God then repeated his question, “What are you doing here Elijah?” The answer was the very same. In spite of this encounter with God, nothing has changed. When we’re depressed we pray to lift the pain to a higher level where it will stop being destructive. God leaves it in our hands. God tends not to do for us what we need to do for ourselves. When we’re caught between the army and the sea, God says, “swim”. Although life seems meaningless, we’re afraid of drowning. God tells us to risk it.
Depression is an experience of death.
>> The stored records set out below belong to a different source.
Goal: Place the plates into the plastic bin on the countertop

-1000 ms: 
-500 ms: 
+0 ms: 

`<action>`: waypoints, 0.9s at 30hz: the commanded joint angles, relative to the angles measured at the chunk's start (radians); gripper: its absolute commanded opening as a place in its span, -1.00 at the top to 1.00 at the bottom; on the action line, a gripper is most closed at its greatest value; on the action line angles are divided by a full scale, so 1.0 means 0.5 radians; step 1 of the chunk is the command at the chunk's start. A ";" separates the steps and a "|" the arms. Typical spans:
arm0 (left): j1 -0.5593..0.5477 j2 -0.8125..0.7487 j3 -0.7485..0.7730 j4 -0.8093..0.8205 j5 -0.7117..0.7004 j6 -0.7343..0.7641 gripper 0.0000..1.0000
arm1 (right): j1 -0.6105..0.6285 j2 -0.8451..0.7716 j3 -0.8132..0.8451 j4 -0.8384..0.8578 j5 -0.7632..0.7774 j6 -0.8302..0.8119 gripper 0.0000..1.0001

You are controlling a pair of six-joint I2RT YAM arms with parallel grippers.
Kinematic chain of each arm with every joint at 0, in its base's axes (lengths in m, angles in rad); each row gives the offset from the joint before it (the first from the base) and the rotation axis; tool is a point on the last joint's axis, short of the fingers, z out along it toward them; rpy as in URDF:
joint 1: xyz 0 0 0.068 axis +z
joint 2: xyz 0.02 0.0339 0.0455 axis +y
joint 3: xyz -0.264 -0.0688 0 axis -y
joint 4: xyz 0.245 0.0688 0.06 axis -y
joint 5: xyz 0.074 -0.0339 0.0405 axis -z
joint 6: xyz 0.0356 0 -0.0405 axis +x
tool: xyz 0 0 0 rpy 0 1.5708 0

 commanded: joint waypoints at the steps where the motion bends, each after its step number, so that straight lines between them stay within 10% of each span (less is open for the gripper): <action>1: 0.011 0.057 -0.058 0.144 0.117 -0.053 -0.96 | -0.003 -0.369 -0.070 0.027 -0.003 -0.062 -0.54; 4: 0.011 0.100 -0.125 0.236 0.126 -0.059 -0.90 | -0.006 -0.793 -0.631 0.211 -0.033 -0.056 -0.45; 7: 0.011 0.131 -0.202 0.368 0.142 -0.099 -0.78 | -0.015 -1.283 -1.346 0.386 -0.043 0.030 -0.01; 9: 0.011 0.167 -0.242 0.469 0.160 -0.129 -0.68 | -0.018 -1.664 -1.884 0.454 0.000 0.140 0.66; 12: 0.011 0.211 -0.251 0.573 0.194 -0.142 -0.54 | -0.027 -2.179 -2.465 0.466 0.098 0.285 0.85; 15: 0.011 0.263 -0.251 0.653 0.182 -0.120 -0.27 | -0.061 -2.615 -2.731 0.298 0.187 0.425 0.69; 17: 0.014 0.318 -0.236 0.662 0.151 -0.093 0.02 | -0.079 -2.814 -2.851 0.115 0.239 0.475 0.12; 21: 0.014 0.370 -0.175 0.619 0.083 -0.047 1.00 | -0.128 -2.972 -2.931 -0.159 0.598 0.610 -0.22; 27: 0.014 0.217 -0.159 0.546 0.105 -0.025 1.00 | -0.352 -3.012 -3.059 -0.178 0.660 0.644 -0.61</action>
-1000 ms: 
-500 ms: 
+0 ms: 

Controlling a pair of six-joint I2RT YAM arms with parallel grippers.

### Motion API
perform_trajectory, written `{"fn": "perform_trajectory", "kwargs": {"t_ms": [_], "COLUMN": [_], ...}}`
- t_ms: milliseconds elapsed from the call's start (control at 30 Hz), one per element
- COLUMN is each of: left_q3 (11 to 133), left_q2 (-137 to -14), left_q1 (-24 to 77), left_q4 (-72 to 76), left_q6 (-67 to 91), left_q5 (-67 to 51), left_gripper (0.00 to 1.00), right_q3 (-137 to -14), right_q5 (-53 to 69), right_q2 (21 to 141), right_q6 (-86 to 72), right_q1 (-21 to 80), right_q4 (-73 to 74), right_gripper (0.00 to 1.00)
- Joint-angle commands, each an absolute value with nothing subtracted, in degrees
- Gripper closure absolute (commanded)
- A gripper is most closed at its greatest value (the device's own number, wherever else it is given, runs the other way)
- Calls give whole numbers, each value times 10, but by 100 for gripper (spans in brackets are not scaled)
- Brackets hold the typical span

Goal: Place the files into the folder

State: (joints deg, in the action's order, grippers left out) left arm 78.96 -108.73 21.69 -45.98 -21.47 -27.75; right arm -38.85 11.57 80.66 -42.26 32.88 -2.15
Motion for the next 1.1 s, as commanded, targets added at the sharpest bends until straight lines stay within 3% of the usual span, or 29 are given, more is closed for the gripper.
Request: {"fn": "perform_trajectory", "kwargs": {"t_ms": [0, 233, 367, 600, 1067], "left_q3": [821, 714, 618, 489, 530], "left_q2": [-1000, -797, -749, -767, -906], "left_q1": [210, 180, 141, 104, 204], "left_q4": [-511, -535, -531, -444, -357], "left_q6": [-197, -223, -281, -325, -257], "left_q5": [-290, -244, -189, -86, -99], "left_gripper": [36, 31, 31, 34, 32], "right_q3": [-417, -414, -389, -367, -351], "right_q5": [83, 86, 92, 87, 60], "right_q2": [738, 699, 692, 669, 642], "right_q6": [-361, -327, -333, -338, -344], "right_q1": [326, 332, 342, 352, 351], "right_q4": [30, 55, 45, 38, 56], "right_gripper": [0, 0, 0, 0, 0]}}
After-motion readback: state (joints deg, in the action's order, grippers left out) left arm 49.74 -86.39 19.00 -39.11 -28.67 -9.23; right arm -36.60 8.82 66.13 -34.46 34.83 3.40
The first act of Christ was to empty himself and through the silence and pain of depression, Christ empties us. The outer masks we wear are stripped away. Layer after layer of our false self-images are mercilessly peeled off. We are left to face our empty selves. It’s not easy. We soon see that the poor who are always with us are ourselves. We learn that our stellar moral performance and our conformity won’t – can’t – save us. We discover how deeply we need Christ. We find grace. Depression is a path of surrender. Sometimes mercy is painful. The key is to sit under the broom tree and simply be. After death comes resurrection.